The blockchain industry is rapidly evolving, DeFi especially. I have been researching liquidity incentive programs across the industry and have been intrigued by a new liquidity mining incentive program, Protocol Owned Liquidity and Bonds.
Problem
Right now, BALN is inflated on a daily basis to pay liquidity providers. Balanced just straight up gives away money. One way of thinking about this is that Balanced is “renting” liquidity. When BALN tokens eventually stop inflating so much, the liquidity that is there right now may move on to greener pastures with higher yields, projects that are newly launched, etc.
Basically, we spend a lot of money on liquidity, giving away BALN every day, but there’s no guarantee it will stay.
Solution
Protocol Owned Liquidity. This means that the Balanced DAO Fund will supply liquidity to its own pairs. If Balanced owns the liquidity, then Balanced gives away less BALN for the same results, as it will be mining its own tokens (evenutally, we could just stop giving out BALN to liquidity providers if we owned enough liquidity).
This can be achieved in two ways:
1.) Use the funding we already have in the DAO Fund. This is a great first step and shouldn’t be all that hard to do. See our balances here.
2.) “Bonding” mechanisms, as pioneered by Olympus DAO. Detailed information on how Olympus manages Protocol Owned Liquidity can be found here. Long story short, instead of giving away BALN for free to liquidity providers, the Bonding structure has the DAO Fund sell BALN at a discount in exchange for LP tokens.
It’s almost always focused on what they call “pool2”, which is the governance token (BALN) against the native protocol token (ICX). Initiatives like this tend to bring in more liquidity providers, therefore bringing more ICX into Balanced.
For example, Balanced would buy $100 worth of BALN/sICX LP tokens in exchange for $105 worth of BALN, but the discounted BALN would be vested over a period of time. Let’s walk through an actual example:
Bob starts with $100 of sICX. Bob wants to participate in the Balanced Bonding program to purchase BALN at a discounted rate.
- Bob trades half his sICX for BALN and now has $50 of sICX and $50 of BALN
- Bob supplies liquidity to the BALN/sICX liquidity pool and receives 100 LP tokens, worth about $50 of BALN and $50 of sICX
- Bob sells his 100 LP tokens to the Balanced DAO Fund in exchanges for $105 worth of BALN
- The $105 worth of BALN will be vested for 7 days (vesting schedule is just an example, tho Olympus commonly uses 7 days)
To the DAO, that’s a net loss of $5. However, this is exponentially better than just straight up giving away money the way it does now. Not only that, the DAO is an LP, so it is also earning trading fees as all LPs do.

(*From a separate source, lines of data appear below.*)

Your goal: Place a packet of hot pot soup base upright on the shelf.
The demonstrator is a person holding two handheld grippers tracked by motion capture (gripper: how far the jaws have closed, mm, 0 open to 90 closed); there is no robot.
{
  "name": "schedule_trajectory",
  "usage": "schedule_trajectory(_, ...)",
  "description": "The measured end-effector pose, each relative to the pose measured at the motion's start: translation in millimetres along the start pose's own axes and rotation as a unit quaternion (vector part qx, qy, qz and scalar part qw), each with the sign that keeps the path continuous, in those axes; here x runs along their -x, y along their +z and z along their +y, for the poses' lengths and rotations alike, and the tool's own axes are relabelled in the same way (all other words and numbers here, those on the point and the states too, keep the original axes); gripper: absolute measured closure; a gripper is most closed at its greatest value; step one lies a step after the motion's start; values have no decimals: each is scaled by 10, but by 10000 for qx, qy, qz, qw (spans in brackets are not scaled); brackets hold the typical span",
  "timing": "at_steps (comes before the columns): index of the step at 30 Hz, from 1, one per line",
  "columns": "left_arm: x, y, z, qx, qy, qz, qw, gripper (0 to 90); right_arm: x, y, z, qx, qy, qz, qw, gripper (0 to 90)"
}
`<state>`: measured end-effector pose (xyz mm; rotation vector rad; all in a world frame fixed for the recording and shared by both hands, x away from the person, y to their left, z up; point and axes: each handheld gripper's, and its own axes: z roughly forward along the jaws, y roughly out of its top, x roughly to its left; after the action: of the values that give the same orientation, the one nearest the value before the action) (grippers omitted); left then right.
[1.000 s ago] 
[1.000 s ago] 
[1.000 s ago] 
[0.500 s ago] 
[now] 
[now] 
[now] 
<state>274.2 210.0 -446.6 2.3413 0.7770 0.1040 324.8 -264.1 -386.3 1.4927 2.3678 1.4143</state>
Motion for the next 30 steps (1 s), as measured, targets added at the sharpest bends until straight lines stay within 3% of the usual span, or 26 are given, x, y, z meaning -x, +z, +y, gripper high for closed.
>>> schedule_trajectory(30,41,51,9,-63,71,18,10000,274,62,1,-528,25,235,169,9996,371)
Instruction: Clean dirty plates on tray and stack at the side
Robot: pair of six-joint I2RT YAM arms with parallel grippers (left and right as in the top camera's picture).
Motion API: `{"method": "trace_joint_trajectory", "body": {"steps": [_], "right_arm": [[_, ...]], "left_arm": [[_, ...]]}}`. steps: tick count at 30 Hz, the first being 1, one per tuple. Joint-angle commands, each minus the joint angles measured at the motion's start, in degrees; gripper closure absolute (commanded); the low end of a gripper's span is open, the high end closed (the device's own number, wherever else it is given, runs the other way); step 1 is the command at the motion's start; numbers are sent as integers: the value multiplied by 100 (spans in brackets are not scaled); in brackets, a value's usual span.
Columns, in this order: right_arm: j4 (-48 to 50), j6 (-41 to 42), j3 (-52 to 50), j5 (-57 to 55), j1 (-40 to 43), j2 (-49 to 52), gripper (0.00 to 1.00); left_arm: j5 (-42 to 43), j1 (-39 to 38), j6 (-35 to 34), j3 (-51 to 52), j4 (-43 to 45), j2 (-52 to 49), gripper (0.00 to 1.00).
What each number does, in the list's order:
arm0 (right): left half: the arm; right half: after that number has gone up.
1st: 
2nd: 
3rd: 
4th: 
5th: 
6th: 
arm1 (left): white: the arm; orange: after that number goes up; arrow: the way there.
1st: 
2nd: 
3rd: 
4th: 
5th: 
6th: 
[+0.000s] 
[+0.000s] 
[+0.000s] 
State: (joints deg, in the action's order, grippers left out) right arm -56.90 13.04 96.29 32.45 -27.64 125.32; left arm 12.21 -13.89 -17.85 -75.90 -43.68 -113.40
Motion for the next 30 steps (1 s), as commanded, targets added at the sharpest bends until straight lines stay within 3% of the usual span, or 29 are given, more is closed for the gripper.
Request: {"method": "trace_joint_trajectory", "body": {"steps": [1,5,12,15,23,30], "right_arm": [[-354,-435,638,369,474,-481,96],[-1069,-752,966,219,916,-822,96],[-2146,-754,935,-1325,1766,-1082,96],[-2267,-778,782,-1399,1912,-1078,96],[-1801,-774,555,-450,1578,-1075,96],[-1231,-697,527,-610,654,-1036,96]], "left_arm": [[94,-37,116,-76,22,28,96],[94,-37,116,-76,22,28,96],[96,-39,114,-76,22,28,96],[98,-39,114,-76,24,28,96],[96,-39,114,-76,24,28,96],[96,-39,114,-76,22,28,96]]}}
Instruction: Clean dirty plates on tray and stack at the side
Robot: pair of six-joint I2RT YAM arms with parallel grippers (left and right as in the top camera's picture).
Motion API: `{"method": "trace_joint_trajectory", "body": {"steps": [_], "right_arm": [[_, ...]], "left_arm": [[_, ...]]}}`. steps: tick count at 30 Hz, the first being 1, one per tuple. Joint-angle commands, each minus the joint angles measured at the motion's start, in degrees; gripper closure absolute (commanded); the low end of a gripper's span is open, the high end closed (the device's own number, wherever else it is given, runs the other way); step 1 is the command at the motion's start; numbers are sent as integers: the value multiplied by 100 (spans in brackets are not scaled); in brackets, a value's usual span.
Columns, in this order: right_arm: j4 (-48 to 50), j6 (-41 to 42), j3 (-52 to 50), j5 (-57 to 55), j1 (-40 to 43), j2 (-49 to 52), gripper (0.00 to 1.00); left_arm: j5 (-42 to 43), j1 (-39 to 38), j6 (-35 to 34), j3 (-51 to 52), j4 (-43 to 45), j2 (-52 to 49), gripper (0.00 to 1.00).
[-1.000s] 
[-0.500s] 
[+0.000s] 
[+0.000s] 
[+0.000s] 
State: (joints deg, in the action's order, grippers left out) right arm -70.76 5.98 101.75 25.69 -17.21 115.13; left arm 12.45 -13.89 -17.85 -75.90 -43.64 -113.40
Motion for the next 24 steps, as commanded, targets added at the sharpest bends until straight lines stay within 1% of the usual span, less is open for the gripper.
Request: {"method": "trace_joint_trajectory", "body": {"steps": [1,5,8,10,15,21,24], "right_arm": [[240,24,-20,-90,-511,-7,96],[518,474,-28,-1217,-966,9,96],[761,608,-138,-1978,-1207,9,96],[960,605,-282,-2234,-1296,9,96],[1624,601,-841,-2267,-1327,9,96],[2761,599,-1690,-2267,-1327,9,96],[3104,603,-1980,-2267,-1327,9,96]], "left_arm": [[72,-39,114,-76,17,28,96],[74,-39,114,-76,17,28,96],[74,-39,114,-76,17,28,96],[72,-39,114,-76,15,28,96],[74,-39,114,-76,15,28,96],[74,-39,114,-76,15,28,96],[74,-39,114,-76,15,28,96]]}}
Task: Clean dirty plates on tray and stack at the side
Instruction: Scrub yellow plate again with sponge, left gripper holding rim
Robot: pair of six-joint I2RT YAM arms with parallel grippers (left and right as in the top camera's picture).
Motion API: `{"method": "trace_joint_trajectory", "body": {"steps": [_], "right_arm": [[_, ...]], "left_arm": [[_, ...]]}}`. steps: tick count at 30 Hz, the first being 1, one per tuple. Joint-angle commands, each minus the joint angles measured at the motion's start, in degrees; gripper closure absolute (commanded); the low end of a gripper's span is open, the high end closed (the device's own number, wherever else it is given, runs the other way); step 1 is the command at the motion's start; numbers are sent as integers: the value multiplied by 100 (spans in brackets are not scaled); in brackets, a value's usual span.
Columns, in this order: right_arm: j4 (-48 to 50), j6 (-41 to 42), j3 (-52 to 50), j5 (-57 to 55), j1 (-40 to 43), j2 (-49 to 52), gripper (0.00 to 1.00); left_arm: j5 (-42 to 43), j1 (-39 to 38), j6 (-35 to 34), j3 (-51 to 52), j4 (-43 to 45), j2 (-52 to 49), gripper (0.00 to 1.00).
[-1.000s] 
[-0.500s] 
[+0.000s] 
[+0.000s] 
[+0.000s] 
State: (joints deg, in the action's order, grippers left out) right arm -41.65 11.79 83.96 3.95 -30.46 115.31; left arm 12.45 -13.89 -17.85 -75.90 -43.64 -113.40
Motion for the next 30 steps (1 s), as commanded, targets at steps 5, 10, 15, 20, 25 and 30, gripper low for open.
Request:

In summary, I offered two options. Option 2 is a lot more work I’d say, something that needs fine tuning and a new user interface to allow people to sell their LP tokens to Balanced. Option 1 is something we could act on shorter term. The DAO can start supplying liquidity on Balanced and earning the BALN that it’s giving away, keeping some of it off the market at least while also creating some permanent liquidity, which is the ultimate goal. We don’t want to be “renting” liquidity forever, it’s better to buy and hold it within the DAO.